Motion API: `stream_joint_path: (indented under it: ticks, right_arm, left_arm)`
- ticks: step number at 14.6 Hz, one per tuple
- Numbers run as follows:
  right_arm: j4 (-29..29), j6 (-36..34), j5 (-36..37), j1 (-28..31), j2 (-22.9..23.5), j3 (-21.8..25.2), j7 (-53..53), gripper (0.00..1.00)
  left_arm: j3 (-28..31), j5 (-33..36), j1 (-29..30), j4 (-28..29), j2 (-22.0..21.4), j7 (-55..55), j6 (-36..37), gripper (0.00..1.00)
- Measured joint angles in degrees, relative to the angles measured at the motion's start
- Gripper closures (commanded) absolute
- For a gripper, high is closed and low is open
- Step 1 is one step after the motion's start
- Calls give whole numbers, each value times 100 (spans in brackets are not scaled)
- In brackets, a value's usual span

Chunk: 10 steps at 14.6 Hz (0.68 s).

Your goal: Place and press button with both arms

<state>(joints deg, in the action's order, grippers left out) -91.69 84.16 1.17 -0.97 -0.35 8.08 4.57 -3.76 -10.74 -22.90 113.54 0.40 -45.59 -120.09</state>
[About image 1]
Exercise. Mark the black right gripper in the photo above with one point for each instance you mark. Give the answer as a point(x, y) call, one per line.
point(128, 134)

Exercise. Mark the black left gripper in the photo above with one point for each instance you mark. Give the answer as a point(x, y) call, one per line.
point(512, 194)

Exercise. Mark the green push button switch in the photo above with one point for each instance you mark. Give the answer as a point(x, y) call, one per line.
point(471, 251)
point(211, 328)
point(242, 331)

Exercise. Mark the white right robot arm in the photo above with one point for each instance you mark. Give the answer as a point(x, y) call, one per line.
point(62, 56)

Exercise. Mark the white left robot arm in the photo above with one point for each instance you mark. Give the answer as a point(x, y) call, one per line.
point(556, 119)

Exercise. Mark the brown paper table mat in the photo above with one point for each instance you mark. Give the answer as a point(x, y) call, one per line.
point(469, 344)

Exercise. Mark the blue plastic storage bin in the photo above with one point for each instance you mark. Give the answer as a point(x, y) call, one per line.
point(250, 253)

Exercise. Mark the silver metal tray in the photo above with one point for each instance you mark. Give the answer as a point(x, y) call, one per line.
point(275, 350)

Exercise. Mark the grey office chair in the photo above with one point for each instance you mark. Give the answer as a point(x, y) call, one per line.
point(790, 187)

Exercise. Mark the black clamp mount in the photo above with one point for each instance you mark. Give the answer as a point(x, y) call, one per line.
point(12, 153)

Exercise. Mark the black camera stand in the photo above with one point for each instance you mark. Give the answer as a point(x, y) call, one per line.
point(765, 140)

════════════════

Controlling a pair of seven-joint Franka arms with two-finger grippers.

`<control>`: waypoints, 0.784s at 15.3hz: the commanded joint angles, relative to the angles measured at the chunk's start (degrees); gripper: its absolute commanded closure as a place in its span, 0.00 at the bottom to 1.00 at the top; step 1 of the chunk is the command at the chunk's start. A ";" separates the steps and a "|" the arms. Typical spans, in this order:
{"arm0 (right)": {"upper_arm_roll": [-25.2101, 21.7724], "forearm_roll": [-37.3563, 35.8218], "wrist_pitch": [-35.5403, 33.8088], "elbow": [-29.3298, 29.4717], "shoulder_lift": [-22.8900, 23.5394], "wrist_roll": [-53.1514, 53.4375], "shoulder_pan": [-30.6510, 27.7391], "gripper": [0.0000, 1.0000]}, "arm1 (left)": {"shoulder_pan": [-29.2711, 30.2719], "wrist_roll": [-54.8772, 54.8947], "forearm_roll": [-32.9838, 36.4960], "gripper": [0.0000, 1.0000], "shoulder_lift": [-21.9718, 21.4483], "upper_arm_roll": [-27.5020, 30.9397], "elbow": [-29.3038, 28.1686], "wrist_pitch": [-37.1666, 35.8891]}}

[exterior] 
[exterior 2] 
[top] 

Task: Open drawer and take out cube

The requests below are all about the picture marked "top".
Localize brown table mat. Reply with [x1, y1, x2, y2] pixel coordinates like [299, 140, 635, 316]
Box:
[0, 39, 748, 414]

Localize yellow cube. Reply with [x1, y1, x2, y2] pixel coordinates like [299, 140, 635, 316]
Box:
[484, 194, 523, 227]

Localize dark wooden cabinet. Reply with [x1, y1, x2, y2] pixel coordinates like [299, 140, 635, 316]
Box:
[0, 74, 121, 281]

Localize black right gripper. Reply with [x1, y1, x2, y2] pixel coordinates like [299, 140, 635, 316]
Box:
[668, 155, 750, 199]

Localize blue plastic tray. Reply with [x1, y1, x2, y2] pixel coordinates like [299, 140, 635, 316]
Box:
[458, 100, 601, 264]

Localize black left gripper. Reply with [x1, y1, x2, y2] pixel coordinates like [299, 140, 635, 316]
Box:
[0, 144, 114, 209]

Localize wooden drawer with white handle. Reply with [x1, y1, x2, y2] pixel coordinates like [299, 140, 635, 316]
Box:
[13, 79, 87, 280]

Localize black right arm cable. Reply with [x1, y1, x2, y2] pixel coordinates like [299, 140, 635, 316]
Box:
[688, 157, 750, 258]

════════════════

_What the task asks_
Out of the records above, pick each line that contains the string "degrees".

_Solution for this problem_
- Measured joint angles in degrees, relative to the angles measured at the motion's start
`<control>`: waypoints, 0.784s at 15.3hz: the commanded joint angles, relative to the angles measured at the chunk's start (degrees); gripper: its absolute commanded closure as a place in its span, 0.00 at the bottom to 1.00 at the top; step 1 of the chunk is the command at the chunk's start. A ";" separates the steps and a "|" the arms. Typical spans, in this order:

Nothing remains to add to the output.